Health-Risk Behavior Inventory for Chinese Adolescents (HBICA). HRB is a composite concept that includes a wide range of behaviors. Development of the HBICA was determined based on items included in the YRBS [4], which divides HRB into 6 categories: unintentional injuries and violence, tobacco use, alcohol and other drug use, sexual risk behaviors, unhealthy dietary behaviors, and physical inactivity, and the Risk Behavior Questionnaire for Adolescents (RBQ-A) [12-14], which classifies risk behavior into another six categories: unsafe sexual practices, aggressive and/or violent behaviors, rule breaking, dangerous, destructive, and/or illegal behaviors, suicide and self-injurious behaviors, and alcohol and/or drug use.

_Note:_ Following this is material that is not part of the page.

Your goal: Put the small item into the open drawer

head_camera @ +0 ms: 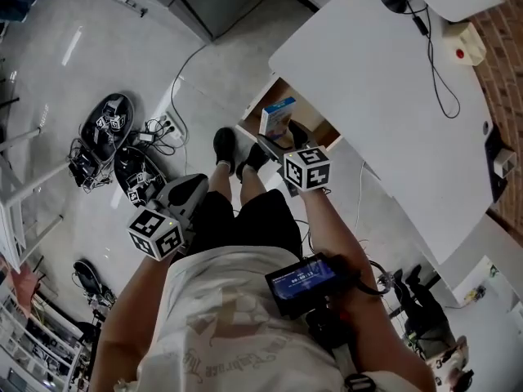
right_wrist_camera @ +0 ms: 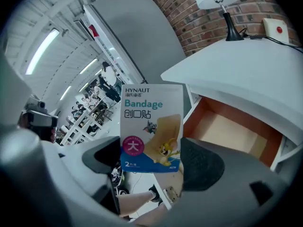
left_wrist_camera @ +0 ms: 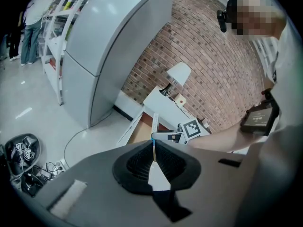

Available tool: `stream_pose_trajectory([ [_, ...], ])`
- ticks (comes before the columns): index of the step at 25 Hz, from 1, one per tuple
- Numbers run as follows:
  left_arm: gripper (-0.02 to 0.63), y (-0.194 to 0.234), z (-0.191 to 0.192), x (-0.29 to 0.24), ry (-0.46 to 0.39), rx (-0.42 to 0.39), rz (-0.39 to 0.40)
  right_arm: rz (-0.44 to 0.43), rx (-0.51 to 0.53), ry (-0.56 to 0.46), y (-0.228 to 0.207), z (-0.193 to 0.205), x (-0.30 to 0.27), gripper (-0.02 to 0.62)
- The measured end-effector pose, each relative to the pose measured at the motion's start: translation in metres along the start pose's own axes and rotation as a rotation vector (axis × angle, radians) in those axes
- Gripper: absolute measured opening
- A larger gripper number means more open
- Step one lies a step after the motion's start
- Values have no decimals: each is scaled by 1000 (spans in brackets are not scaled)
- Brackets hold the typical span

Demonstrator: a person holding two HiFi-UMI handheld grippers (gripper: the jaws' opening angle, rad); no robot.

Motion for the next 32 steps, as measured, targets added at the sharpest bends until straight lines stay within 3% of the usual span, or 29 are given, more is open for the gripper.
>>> stream_pose_trajectory([
  [10,15,2,4,-12,4,12,15,64,40,129,-37,30,-12,360],
  [19,15,4,2,-27,-10,22,37,97,155,284,-58,56,-30,360],
  [32,15,16,28,-32,-5,81,28,148,162,442,-81,100,-46,360],
])
Point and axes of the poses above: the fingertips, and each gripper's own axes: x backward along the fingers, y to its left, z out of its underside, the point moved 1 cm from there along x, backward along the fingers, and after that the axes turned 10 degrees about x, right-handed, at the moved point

Since the YRBS and RBQ-A contain overlapping assessment categories, we combined these sections into six domains in the HBICA: (1) Suicide and Self-Injurious Behaviors (SS), (2) Health-Compromising Behaviors (HCB), (3) Aggression and Violence (AV), (4) Rule Breaking (RB), (5) Substance Use (SU), and (6) Unprotected Sex (US). Based upon an extensive literature review and adaptations from related scales (i.e., YRBS and RBQ), we constructed a measure, which included a total of 50 items with 6–12 items per domain. An expert panel of 5 specialists in clinical psychology, health education, behavioral medicine, and pediatrics examined the initial questionnaire. The panel was asked to comment on each item regarding the accuracy, clarity, and relevance. Items were slightly modified based on expert reviews. Respondents reported the frequency of their engagement using a scale included in the RBQ-A: 0 = never, 1 = 1 time per month, 2 = 2–4 times per month, 3 = 2–3 times per week, and 4 = 4 times or more per week.

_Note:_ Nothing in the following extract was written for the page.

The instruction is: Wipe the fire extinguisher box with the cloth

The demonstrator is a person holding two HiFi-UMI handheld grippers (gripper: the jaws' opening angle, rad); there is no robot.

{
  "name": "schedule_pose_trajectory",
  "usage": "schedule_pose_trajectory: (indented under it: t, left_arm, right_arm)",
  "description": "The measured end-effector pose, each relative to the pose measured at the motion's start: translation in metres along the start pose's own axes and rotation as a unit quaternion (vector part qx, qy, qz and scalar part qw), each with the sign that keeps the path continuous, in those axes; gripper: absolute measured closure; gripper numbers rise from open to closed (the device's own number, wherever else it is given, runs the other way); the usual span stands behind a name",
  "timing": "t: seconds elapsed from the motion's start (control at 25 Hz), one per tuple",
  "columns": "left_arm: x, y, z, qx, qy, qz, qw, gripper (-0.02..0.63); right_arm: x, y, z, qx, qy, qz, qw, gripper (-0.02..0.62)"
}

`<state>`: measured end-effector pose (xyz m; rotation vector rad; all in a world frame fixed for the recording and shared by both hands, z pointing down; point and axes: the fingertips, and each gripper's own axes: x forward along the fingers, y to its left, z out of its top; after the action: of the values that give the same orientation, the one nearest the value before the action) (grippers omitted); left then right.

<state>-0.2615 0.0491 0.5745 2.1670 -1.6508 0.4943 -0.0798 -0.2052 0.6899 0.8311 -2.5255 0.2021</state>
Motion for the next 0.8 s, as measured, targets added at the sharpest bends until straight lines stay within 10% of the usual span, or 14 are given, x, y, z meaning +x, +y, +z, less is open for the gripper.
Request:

The Chinese Version of the Barratt Impulsiveness Scale-11 (BIS-11). The BIS-11 is a widely used self-report questionnaire that asks participants to rate their frequency of common impulsive or non-impulsive activities on a 1 (rarely/never) to (almost always/always). The BIS-11 contains 30 items, and the sum of the ratings provides an overall impulsiveness score, with higher scores indicating greater levels of impulsivity. Past research has indicated that the instrument is reliable and valid to use among Chinese adolescents [26]. In the current study, the Cronbach’s alpha was .81, indicating high internal consistency.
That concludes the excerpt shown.